[Extracted data entries]
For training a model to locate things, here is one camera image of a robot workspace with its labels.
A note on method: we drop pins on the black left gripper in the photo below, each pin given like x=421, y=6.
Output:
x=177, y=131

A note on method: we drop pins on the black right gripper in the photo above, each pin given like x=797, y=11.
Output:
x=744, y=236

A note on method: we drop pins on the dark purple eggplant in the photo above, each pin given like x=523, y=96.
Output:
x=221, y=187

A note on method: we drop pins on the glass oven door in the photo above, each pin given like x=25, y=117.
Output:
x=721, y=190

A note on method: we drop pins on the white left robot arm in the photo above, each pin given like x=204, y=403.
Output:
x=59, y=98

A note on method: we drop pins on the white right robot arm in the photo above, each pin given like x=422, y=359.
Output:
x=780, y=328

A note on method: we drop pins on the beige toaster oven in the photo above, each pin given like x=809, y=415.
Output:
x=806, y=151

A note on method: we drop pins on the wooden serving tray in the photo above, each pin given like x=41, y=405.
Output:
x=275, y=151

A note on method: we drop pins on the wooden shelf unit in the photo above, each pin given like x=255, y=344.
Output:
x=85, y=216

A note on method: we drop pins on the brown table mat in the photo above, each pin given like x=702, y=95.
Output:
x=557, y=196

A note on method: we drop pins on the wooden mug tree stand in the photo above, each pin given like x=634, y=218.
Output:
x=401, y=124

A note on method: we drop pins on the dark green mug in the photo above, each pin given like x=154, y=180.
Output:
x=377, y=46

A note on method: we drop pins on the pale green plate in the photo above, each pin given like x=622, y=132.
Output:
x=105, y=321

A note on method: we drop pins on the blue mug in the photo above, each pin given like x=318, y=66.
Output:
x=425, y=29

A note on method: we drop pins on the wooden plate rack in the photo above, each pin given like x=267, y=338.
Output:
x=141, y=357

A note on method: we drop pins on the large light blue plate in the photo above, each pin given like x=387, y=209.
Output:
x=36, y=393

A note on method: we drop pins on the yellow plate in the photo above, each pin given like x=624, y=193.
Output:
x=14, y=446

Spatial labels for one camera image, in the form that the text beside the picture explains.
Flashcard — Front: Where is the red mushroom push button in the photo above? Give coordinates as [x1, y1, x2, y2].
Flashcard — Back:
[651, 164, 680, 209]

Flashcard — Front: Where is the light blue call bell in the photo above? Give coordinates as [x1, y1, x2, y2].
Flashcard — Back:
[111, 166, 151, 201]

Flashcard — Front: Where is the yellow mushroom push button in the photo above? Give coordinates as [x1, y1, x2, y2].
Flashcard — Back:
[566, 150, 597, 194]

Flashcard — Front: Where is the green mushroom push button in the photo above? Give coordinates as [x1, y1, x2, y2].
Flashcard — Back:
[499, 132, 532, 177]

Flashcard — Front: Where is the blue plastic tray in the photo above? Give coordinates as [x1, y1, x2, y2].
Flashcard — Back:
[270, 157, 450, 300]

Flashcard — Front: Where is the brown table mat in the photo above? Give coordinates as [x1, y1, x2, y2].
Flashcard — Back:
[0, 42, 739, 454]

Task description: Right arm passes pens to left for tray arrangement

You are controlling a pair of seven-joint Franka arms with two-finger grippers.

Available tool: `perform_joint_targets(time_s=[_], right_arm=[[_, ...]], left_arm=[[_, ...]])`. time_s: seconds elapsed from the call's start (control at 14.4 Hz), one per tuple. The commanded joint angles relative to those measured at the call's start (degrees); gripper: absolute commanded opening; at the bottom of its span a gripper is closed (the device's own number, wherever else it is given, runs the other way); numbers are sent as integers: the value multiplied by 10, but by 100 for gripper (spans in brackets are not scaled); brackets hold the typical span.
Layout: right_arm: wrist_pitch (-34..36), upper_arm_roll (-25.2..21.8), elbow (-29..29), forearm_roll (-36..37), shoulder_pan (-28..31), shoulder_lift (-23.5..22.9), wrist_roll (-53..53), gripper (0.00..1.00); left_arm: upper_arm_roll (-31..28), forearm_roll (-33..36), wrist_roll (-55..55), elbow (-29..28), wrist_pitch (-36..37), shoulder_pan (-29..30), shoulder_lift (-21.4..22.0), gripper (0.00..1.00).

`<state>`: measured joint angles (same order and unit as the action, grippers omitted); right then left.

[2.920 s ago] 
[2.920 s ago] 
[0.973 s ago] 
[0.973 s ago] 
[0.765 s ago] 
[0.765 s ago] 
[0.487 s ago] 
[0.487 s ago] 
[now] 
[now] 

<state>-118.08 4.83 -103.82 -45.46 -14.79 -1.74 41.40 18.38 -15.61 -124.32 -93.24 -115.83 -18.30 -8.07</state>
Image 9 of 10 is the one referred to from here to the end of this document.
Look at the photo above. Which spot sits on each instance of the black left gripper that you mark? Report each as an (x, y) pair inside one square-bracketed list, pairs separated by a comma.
* * *
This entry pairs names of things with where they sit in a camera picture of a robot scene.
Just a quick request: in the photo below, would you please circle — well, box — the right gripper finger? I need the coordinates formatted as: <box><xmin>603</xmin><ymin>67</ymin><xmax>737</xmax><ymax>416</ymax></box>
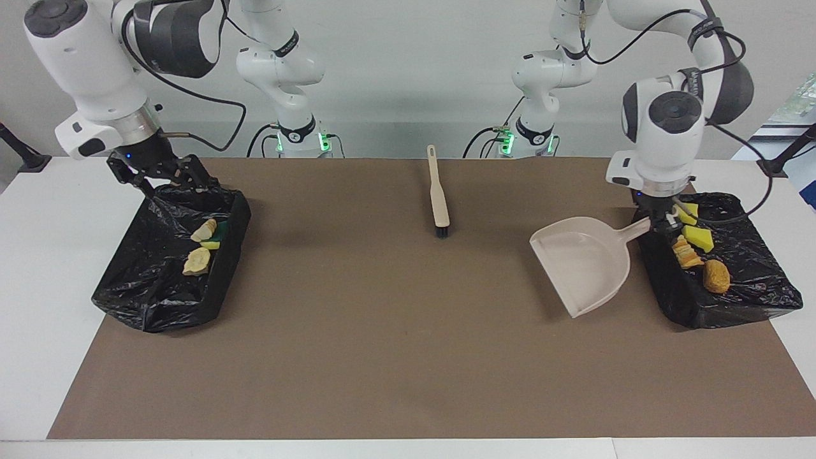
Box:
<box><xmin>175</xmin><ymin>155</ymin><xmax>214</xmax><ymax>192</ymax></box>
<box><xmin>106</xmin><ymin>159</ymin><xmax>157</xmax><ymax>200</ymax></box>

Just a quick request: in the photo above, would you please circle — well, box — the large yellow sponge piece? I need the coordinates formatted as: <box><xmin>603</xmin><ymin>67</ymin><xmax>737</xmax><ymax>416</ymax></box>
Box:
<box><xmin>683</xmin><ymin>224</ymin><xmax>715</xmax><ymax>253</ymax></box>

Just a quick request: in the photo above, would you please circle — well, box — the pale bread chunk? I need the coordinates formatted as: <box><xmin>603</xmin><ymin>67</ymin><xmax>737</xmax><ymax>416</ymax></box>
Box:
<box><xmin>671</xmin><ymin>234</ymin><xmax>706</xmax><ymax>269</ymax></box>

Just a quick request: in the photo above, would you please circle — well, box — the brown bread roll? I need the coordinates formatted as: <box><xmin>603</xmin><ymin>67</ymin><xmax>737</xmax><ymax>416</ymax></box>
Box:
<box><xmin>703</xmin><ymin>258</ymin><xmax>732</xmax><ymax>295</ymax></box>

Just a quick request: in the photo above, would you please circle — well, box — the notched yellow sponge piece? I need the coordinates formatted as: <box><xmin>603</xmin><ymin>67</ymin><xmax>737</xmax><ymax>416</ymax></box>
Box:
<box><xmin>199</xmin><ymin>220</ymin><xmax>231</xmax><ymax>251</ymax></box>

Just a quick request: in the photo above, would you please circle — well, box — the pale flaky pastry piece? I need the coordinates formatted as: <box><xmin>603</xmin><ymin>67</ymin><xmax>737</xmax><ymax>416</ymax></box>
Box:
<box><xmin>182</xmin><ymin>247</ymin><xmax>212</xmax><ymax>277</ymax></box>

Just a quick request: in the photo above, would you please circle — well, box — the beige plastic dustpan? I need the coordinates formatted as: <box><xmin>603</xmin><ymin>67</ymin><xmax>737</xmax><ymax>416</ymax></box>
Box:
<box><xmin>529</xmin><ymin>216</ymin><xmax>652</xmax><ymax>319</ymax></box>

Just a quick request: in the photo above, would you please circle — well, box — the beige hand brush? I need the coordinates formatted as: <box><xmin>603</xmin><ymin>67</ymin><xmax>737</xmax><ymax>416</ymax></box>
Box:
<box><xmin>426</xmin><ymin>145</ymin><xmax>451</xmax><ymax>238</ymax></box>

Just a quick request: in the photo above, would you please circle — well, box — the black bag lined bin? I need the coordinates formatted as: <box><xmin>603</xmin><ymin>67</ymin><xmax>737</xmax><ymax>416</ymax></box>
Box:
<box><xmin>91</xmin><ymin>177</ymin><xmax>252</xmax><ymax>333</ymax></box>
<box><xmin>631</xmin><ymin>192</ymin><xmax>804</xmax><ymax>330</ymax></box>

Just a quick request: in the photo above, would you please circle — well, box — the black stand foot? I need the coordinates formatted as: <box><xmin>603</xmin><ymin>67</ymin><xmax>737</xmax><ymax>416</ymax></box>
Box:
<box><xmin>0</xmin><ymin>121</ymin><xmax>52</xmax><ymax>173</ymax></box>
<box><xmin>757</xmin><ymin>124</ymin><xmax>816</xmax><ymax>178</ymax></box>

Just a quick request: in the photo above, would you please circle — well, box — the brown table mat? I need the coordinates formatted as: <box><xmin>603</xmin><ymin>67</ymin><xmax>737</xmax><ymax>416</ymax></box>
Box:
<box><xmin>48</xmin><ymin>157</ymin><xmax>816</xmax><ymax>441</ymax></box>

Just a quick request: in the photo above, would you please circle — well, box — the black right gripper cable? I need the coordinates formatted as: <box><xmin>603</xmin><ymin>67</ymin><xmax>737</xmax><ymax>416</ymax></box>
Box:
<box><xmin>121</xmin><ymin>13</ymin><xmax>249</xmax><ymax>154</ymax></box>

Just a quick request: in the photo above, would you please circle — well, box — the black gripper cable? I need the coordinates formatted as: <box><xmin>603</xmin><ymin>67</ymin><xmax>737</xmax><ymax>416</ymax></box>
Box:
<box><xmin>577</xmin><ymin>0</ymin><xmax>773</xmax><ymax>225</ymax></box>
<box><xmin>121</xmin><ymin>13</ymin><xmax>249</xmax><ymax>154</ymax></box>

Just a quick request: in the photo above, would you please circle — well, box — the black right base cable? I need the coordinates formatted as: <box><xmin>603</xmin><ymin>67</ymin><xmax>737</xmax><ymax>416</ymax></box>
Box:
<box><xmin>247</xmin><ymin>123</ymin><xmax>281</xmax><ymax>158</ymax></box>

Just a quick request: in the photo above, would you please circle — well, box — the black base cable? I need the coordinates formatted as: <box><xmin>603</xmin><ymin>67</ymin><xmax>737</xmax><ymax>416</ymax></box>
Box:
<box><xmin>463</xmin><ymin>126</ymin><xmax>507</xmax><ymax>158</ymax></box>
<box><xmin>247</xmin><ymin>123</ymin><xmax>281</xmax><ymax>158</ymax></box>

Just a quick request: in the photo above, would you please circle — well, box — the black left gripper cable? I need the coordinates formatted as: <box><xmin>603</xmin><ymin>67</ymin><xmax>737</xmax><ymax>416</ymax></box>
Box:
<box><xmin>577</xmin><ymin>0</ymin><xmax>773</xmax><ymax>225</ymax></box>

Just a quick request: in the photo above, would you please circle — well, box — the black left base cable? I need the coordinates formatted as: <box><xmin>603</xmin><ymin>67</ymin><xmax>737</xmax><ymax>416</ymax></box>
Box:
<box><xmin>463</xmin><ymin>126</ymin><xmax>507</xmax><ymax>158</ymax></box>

> TASK ITEM
In the entries above, the lines between the one holding "A note on method: we drop pins on the white left" and the one holding "A note on method: we drop pins on the wooden plate", inclusive, are to be printed exactly as written, and those alone.

> OUTPUT FOR THIS EXERCISE
A note on method: we drop pins on the white left robot arm in the photo above, each pin given like x=204, y=403.
Output:
x=59, y=98

A note on method: we drop pins on the white right robot arm in the photo above, each pin given like x=422, y=359.
Output:
x=780, y=328

A note on method: we drop pins on the beige toaster oven in the photo above, each pin given like x=809, y=415.
Output:
x=806, y=151

A note on method: we drop pins on the wooden serving tray in the photo above, each pin given like x=41, y=405.
Output:
x=275, y=151

A note on method: we drop pins on the wooden shelf unit in the photo above, each pin given like x=255, y=344.
Output:
x=85, y=216

A note on method: we drop pins on the brown table mat in the photo above, each pin given like x=702, y=95.
Output:
x=557, y=196

A note on method: we drop pins on the wooden mug tree stand in the photo above, each pin given like x=634, y=218.
Output:
x=401, y=124

A note on method: we drop pins on the dark green mug in the photo above, each pin given like x=154, y=180.
Output:
x=377, y=46

A note on method: we drop pins on the pale green plate in the photo above, each pin given like x=622, y=132.
Output:
x=105, y=321

A note on method: we drop pins on the blue mug in the photo above, each pin given like x=318, y=66.
Output:
x=425, y=29

A note on method: we drop pins on the wooden plate rack in the photo above, each pin given like x=267, y=338.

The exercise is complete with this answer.